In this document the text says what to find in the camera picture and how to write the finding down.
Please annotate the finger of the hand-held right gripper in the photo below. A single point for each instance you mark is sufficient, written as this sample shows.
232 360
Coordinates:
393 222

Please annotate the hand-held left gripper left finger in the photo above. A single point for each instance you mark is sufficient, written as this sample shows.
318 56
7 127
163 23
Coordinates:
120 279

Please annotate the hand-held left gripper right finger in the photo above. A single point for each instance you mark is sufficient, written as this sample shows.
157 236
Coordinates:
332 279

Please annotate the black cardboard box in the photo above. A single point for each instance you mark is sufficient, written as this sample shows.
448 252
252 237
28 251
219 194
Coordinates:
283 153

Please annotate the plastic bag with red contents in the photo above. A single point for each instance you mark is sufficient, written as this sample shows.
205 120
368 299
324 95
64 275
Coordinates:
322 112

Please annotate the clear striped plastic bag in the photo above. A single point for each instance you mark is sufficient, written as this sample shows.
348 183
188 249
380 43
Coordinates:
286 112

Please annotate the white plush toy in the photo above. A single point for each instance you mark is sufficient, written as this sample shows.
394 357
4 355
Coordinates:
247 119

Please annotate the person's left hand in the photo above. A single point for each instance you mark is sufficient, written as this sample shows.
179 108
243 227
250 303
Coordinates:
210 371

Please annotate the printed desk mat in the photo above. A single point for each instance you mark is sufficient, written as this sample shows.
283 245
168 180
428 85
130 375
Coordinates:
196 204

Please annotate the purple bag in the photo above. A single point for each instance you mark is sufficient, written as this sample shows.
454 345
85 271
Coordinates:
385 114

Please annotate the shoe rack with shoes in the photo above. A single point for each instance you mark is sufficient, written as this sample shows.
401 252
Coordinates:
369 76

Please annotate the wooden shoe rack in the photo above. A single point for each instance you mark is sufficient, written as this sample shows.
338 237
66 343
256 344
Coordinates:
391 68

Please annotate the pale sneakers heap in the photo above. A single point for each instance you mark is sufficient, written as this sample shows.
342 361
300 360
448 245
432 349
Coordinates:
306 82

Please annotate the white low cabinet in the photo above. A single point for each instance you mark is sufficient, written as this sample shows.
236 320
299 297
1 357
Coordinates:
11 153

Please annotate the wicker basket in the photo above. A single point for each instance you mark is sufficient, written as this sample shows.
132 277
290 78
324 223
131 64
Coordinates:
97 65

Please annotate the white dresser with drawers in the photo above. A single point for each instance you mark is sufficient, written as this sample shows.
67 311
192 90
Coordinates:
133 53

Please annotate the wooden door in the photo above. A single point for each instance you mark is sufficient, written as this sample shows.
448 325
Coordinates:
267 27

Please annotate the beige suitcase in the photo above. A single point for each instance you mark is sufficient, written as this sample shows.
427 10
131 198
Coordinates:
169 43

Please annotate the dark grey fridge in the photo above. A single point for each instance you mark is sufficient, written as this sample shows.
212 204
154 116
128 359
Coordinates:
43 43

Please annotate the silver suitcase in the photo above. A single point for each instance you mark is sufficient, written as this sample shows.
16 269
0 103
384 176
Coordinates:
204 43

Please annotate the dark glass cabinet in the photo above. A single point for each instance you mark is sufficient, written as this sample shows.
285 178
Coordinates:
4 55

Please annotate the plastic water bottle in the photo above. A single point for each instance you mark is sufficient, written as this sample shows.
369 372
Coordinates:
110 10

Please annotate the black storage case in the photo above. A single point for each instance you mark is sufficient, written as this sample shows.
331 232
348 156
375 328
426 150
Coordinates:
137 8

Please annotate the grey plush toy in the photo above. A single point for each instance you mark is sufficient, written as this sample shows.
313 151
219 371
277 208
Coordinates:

--

__EXERCISE__.
Wherever the string "cabinet" appears in the entries, copy that line.

__SOLVED EXERCISE__.
Please annotate the white low cabinet in the photo above. A single point for each instance you mark is sufficient, written as this sample shows.
Please annotate the dark glass cabinet in the photo above. A single point for each instance you mark is sufficient, written as this sample shows.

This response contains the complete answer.